# Steamed Pudding Question



## kitchenbunny (Oct 13, 2004)

Hi there

I'm new to this site so forgive me if this a repeat question. I'm looking to make steamed pudding for this Saturday (10/16), but I don't have a Steamed Pudding Pan. I can't find one locally( William sonoma, Sur La Table) and I won't be able to get one via mail order in time.
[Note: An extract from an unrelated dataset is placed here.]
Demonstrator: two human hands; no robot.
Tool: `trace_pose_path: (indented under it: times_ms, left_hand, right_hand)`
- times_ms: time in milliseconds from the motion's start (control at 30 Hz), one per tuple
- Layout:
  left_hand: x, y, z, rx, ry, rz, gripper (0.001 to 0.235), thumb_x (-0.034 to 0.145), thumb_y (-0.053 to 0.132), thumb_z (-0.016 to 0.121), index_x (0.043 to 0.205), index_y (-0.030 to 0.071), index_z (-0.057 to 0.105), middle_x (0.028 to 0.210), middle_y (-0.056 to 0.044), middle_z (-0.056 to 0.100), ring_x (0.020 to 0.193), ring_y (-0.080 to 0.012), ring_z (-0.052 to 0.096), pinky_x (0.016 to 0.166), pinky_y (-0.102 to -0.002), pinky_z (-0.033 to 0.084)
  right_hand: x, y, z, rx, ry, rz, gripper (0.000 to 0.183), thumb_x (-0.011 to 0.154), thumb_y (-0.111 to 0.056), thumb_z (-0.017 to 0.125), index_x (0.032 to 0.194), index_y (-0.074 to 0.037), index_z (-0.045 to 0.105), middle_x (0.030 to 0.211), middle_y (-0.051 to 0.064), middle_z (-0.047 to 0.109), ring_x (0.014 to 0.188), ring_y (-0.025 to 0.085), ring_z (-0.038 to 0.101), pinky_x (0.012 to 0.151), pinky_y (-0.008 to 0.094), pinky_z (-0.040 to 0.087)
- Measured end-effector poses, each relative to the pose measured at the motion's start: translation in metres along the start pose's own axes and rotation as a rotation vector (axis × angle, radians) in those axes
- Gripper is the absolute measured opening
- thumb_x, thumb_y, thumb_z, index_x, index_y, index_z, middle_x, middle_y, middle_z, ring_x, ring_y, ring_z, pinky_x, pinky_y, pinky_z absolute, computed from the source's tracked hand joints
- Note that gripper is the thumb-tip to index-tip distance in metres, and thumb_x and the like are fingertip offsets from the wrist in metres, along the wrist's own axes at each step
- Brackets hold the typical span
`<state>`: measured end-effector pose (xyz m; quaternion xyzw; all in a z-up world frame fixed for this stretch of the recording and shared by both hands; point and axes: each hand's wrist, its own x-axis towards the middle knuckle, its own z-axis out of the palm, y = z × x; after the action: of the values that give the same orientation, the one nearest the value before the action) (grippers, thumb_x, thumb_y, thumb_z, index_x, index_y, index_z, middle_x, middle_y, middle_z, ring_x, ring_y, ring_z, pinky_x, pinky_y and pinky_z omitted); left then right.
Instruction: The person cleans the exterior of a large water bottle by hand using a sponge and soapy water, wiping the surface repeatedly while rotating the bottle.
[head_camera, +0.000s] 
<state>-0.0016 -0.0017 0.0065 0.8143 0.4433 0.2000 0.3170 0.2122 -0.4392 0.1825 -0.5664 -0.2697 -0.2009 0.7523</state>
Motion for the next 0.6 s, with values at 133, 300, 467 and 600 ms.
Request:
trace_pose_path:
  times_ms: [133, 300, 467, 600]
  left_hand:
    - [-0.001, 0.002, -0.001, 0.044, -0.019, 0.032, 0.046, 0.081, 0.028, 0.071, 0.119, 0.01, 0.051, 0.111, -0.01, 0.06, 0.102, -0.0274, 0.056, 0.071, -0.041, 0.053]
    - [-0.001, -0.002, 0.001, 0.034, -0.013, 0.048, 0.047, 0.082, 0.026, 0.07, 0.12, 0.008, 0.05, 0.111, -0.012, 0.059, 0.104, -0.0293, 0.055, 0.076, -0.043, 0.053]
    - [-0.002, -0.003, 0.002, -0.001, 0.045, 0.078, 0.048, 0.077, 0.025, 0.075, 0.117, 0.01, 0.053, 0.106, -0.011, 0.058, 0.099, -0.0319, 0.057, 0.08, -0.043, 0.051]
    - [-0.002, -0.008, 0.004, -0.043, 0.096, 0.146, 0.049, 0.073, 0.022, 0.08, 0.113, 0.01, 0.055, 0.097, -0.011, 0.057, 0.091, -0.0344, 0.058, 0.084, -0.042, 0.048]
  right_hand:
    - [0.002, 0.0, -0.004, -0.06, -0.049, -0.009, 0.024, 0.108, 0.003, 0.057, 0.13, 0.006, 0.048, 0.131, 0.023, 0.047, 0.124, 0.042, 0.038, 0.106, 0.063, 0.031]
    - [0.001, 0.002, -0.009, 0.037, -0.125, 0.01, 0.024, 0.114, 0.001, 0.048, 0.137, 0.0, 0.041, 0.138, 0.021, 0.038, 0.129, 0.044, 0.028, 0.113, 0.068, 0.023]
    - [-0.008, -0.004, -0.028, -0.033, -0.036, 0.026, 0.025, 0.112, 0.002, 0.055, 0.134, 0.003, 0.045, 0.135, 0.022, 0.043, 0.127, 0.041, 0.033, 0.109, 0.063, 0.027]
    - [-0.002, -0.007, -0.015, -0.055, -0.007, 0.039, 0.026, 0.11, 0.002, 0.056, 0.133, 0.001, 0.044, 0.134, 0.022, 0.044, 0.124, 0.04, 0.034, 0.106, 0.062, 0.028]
Is there something else I can use? 

Thanks


----------



## marmalady (Oct 14, 2004)

I've used 1 lb metal coffee cans for 'Boston Brown Bread' , which is a steamed bread; I don't see why you couldn't do the same for a pudding; you wouldn't get the pretty shape that the pudding pans have, tho.


----------



## wasabi woman (Oct 14, 2004)

Hi Kitchenbunny!

You can use a greased casserole dish, just cover it tightly with aluminum foil. 
Put a rack in a Dutch oven (or roasting pan); add boiling water to just below rack. 
Place casserole on rack, and the lid on the Dutch oven (or more foil on the roasting pan). 

Hope this helps!


----------



## kitchenbunny (Oct 14, 2004)

Thanks eveyone!

Now I can make it for my sweetie on sweetest day!


----------